Amid the plague that surrounds us, essential attention is properly getting paid to the education challenges of out-of-school kids: What can their parents, their schools, and their districts do to compensate for missed classroom time and the learning loss that’s bound to occur between now and the resumption of something resembling normalcy.
Within that universal concern, there’s been special focus on the educational needs of children with disabilities and those who were already lagging before their schools closed. All necessary, all important, all good.
Yet the plague also highlights—albeit indirectly—another set of students that’s so far receiving no special attention that I can spot: gifted and talented youngsters and their need for acceleration, enrichment and advancement designed to make the most of their abilities.
What’s the connection? Look at the population of adults we’re counting on to get us out of this mess: scientists, doctors, bio-statisticians, microbiologists, demographers, inventors, industrial leaders and economists, not to mention government leaders with the intellect and training (and discipline) to see beyond their immediate political interests.
Where are tomorrow’s Dr. Faucis to come from? The infectious disease expert that The New Yorker dubbed “America’s Doctor” grew up in southwest Brooklyn, then attended a top-flight, selective-admission (but free) Jesuit high school, which propelled him on to Holy Cross and Cornell Medical School, where he was first in his class.
But it’s not just Tony Fauci. What about all the researchers now hard at work on better tests, vaccines, and therapies? How about the brilliant team at the Institute for Health Metrics and Evaluation, our foremost source of the intricate “modelling” that enables everyone else to plan around forecasts—and constantly-revised forecasts—of what lies ahead? (You can glimpse the “credentials” of those folks here.) Not to mention the next generation of medical practitioners such as those now struggling to save thousands of lives?
Nor is it just COVID-19. It’s also the next pandemic. Climate change. Bold new technologies. Inventive social policies. Fantastic musical and literary works. And much else, including—while I’m at it—far better strategies for educating children.
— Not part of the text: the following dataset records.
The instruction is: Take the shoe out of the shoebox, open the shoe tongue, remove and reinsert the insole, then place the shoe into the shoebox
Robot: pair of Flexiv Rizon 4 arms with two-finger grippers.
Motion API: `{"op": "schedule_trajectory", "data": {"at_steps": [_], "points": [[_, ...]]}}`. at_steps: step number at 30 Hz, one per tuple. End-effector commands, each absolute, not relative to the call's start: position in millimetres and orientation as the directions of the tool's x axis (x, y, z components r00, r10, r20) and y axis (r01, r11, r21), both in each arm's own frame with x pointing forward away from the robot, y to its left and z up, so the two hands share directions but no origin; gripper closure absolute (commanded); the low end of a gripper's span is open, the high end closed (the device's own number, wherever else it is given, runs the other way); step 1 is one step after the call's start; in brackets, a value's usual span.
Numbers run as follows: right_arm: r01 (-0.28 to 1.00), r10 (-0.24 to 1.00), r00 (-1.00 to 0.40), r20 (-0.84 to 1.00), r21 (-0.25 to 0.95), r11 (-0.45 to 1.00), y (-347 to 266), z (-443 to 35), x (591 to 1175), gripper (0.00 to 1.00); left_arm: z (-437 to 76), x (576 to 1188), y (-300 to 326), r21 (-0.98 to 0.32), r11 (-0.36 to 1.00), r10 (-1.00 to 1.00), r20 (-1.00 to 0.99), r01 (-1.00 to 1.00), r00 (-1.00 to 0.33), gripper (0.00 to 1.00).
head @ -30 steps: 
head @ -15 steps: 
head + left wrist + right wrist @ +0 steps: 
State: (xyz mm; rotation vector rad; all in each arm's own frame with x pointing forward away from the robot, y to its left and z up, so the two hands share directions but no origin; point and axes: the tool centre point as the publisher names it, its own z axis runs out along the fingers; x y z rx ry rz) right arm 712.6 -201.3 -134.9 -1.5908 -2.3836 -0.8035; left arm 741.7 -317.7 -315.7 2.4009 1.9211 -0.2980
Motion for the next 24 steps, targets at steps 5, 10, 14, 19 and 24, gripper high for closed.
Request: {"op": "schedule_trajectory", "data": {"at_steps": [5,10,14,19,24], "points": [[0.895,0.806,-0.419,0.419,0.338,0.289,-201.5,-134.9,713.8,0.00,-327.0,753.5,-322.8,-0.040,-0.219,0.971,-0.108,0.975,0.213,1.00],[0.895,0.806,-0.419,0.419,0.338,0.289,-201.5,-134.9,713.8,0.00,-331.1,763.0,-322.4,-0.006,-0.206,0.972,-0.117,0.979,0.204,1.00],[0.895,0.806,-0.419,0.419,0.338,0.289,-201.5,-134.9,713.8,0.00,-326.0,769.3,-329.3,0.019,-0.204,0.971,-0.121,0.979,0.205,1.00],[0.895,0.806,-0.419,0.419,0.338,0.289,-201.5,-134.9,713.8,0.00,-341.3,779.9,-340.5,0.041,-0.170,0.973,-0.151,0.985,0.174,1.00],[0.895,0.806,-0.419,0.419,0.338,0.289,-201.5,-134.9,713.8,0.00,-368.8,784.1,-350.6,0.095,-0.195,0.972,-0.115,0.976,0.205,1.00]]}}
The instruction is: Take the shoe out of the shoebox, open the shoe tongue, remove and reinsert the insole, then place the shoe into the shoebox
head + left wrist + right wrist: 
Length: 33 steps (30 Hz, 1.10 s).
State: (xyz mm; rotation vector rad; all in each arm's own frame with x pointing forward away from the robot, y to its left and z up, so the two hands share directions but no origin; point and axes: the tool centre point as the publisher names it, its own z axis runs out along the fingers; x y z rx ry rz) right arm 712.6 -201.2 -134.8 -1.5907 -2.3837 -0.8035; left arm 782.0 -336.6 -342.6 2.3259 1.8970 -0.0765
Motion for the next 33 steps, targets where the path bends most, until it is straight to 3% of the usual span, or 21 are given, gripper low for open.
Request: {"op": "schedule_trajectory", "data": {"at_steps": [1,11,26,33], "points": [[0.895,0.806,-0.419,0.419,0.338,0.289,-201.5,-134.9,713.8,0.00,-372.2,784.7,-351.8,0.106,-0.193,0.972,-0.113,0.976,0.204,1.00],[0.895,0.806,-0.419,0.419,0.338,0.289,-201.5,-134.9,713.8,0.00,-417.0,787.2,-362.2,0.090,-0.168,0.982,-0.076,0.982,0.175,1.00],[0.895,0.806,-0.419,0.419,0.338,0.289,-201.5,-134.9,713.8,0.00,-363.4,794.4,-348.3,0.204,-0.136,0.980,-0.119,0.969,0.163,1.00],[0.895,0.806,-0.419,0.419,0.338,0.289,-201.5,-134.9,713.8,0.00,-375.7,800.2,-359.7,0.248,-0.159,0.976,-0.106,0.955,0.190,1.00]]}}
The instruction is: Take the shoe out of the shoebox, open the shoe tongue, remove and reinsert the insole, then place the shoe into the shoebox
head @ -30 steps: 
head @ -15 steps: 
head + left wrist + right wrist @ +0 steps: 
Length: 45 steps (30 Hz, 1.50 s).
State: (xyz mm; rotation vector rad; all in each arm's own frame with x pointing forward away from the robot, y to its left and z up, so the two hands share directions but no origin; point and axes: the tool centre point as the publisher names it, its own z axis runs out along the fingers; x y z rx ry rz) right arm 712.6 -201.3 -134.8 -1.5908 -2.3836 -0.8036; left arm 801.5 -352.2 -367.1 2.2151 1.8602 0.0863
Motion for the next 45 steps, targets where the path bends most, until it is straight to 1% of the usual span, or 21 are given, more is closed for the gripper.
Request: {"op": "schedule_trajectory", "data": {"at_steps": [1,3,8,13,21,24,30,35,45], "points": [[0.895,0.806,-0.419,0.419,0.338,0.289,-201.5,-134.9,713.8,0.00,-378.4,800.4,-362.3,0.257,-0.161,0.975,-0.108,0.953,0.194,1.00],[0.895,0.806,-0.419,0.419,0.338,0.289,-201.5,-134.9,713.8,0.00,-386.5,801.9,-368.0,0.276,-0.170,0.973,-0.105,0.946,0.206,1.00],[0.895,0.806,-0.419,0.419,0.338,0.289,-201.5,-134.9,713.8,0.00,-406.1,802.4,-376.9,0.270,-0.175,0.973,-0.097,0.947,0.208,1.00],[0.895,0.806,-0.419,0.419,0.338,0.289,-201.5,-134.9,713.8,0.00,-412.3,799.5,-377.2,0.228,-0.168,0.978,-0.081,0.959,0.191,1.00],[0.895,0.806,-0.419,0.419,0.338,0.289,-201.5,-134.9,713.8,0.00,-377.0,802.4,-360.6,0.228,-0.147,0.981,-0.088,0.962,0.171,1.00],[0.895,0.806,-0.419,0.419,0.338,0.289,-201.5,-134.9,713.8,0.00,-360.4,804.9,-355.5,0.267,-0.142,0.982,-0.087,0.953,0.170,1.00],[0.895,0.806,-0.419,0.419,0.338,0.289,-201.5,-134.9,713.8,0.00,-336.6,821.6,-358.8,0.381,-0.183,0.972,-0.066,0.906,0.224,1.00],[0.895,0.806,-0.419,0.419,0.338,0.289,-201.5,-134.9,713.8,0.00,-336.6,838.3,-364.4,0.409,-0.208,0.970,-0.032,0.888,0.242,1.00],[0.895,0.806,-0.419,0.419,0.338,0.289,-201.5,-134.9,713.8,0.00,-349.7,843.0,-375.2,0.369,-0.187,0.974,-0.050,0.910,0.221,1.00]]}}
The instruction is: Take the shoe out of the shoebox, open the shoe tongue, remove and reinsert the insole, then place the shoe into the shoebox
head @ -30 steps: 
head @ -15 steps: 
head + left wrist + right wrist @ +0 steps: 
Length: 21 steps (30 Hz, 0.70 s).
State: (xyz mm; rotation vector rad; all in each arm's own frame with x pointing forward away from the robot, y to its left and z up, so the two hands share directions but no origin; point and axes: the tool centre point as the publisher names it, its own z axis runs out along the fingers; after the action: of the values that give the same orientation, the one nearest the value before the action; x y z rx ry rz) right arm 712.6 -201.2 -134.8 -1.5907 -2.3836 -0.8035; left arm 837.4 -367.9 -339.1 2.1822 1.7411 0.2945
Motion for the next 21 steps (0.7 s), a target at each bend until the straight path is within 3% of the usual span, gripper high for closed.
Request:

Isn’t it obvious that the more of these folks we have the better? And the more diverse they are the better? Yet to oversimplify just a bit, it’s today’s smart kids from every sort of background who are by far the strongest candidates to play those roles tomorrow. But will they—enough of them, from across enough of the demographic and socioeconomic boards—be well-prepared to succeed in those roles with the levels of expertise, knowledge, and skills to generate the breakthroughs that we’ll need?
That depends in large measure on how well we educate them today—while they’re out of school—and next year when (we hope) they’re back in school, and the year after that, and on into the future.
It may be counterintuitive, but the present situation actually poses an unusual opportunity to serve these kids better than many have been served in regular classrooms. They could be learning more right now when they’re not twiddling their cognitive thumbs sitting through lessons pitched too low for them and enduring painful efforts by regular teachers to differentiate instruction in ways that benefit them as well as the strugglers.
If America’s fate thirty years from now ends up relying on the small population of mostly-privileged smart kids whose parents can get them into elite public and private schools and supply auxiliary programs and opportunities that challenge and fulfill them intellectually, we won’t have nearly enough of the experts that we’ll need—and those we have won’t much “look like America.”
So let’s keep all those other smart out-of-school kids in the forefront of today’s education concerns, too. Or you can be sure we won’t be ready for what’s coming.